Flavin-dependent halogenases catalyze enantioselective olefin halocyclization

Abstract

Halocyclization of alkenes is a powerful bond-forming tool in synthetic organic chemistry and a key step in natural product biosynthesis, but catalyzing halocyclization with high enantioselectivity remains a challenging task. Identifying suitable enzymes that catalyze enantioselective halocyclization of simple olefins would therefore have significant synthetic value. Flavin-dependent halogenases (FDHs) catalyze halogenation of arene and enol(ate) substrates. Herein, we reveal that FDHs engineered to catalyze site-selective aromatic halogenation also catalyze non-native bromolactonization of olefins with high enantioselectivity and near-native catalytic proficiency. Highly selective halocyclization is achieved by characterizing and mitigating the release of HOBr from the FDH active site using a combination of reaction optimization and protein engineering. The structural origins of improvements imparted by mutations responsible for the emergence of halocyclase activity are discussed.
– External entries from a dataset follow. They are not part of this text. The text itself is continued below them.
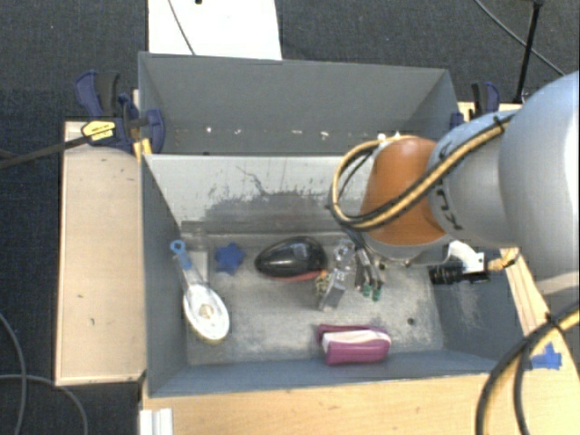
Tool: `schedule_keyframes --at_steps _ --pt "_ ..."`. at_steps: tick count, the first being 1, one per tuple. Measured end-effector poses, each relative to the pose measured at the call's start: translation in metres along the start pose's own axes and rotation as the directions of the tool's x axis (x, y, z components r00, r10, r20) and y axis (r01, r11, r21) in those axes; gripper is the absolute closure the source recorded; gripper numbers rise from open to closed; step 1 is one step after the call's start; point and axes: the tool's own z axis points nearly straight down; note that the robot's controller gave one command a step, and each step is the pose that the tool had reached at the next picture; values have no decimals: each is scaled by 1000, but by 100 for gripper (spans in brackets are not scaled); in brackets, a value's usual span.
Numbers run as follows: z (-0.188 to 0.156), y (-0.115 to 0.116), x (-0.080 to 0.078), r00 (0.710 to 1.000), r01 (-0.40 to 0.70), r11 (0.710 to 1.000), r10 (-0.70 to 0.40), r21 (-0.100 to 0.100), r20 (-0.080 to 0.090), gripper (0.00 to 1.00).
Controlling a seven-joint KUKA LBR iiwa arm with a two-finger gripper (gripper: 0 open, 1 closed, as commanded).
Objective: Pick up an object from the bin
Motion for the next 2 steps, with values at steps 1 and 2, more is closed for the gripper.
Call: schedule_keyframes --at_steps 1,2 --pt "-118 9 12 1000 3 1000 -3 -3 5 100" --pt "-260 9 2 999 41 999 -41 -3 8 100"
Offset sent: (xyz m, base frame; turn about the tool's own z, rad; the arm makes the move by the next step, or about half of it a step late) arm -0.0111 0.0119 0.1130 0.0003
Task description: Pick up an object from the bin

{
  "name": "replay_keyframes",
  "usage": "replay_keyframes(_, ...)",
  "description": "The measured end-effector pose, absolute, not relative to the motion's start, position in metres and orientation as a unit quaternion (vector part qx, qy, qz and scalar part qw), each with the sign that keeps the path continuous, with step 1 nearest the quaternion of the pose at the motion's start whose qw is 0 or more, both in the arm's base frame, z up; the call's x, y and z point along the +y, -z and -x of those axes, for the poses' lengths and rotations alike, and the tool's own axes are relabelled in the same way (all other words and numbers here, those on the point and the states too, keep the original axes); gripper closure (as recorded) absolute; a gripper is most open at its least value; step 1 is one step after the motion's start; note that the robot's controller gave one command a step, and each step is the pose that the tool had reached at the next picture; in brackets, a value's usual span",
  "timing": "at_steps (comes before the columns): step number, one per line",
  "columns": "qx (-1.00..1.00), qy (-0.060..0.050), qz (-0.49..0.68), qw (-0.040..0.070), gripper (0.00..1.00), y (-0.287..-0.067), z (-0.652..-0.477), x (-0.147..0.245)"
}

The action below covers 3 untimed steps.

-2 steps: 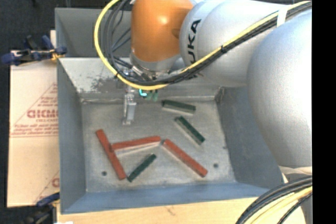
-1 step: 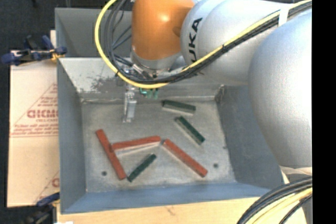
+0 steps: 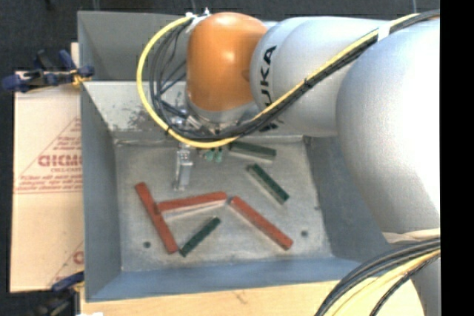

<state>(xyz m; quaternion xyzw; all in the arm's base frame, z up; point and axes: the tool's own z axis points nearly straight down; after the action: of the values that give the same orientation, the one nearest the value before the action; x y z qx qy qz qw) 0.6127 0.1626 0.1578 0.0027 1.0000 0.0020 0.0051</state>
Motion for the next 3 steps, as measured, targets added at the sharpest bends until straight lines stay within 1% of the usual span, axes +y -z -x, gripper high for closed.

This expansion of FDH catalytic activity presages the development of a wide range of biocatalytic halogenation reactions.

Fig. 1. Expanding the scope of FDH catalysis.

a Arene/enol (R = OH) halogenation and b a simplified scheme for olefin halocyclization.

Fig. 2. Optimization of FDH-catalyzed bromolactonization.

a Selected yield and enantioselectivity data for bromolactonization of substrate 1. b Optimization of halocyclization reaction conditions. Reaction mixtures contained 1 mM substrate, 5 equiv. NaBr, 5 mol% FDH, and a cofactor regeneration system comprising a flavin reductase, a glucose dehydrogenase, and glucose. Glutathione (1 mM), catalase, and optimized buffers were used as described in the supporting information. Product assay yields (hereafter, “yields”) and selectivities are the average of triplicate measurements determined by LC/MS using p-bromoanisole internal standard. ^aReaction conducted on 15 mg scale.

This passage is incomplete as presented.